[What you will do]:
All lines in the records that carry the string "with" are to be shown.

____ Entries provided

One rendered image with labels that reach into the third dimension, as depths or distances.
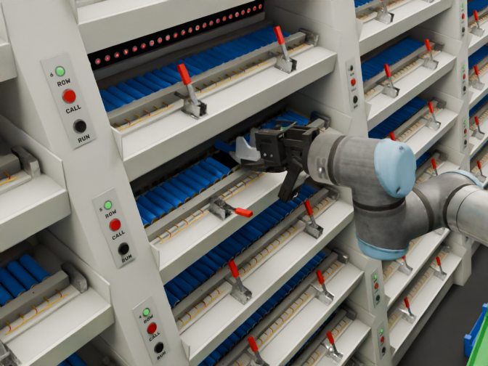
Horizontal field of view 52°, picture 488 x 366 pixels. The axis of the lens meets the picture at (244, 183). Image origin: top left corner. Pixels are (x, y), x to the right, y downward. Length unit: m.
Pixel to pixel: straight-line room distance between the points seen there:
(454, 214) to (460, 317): 1.22
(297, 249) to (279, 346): 0.23
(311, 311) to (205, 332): 0.38
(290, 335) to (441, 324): 0.94
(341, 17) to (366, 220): 0.51
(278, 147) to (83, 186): 0.37
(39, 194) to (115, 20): 0.26
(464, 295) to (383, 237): 1.34
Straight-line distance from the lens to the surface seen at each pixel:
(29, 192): 0.73
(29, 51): 0.70
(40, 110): 0.70
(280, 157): 0.93
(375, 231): 0.89
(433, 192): 0.94
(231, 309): 1.04
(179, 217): 0.91
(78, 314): 0.81
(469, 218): 0.89
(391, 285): 1.68
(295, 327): 1.27
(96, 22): 0.75
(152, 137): 0.82
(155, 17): 0.81
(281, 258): 1.14
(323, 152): 0.87
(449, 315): 2.12
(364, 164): 0.83
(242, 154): 1.00
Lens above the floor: 1.38
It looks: 24 degrees down
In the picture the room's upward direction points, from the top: 13 degrees counter-clockwise
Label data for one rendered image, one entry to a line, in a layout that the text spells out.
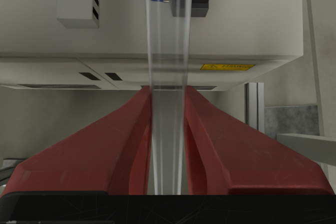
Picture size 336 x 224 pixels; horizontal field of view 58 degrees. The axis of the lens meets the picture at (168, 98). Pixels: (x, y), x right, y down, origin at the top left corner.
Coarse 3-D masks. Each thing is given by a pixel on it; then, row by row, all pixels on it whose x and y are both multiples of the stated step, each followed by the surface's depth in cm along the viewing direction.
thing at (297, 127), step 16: (272, 112) 106; (288, 112) 107; (304, 112) 107; (272, 128) 106; (288, 128) 106; (304, 128) 106; (288, 144) 95; (304, 144) 85; (320, 144) 76; (320, 160) 76
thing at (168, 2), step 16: (160, 0) 9; (176, 0) 9; (160, 16) 9; (176, 16) 9; (160, 32) 10; (176, 32) 10; (160, 48) 10; (176, 48) 10; (160, 64) 10; (176, 64) 10; (160, 80) 11; (176, 80) 11; (160, 96) 11; (176, 96) 11; (160, 112) 12; (176, 112) 12; (160, 128) 13; (176, 128) 13; (160, 144) 13; (176, 144) 13; (160, 160) 14; (176, 160) 14; (160, 176) 15; (176, 176) 15; (160, 192) 16; (176, 192) 16
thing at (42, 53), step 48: (0, 0) 46; (48, 0) 46; (144, 0) 46; (240, 0) 46; (288, 0) 46; (0, 48) 45; (48, 48) 45; (96, 48) 45; (144, 48) 45; (192, 48) 46; (240, 48) 46; (288, 48) 46
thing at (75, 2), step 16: (64, 0) 41; (80, 0) 41; (96, 0) 43; (192, 0) 42; (208, 0) 43; (64, 16) 41; (80, 16) 41; (96, 16) 43; (192, 16) 46; (256, 96) 76; (256, 112) 76; (256, 128) 76; (16, 160) 104
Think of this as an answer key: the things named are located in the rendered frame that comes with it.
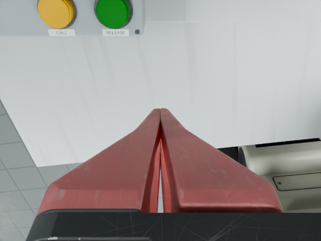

________

[Exercise response]:
One rendered image with labels that reach into the third dimension, as depths or distances.
Think of this as an answer key: the things named are located in the rendered frame that comes with it.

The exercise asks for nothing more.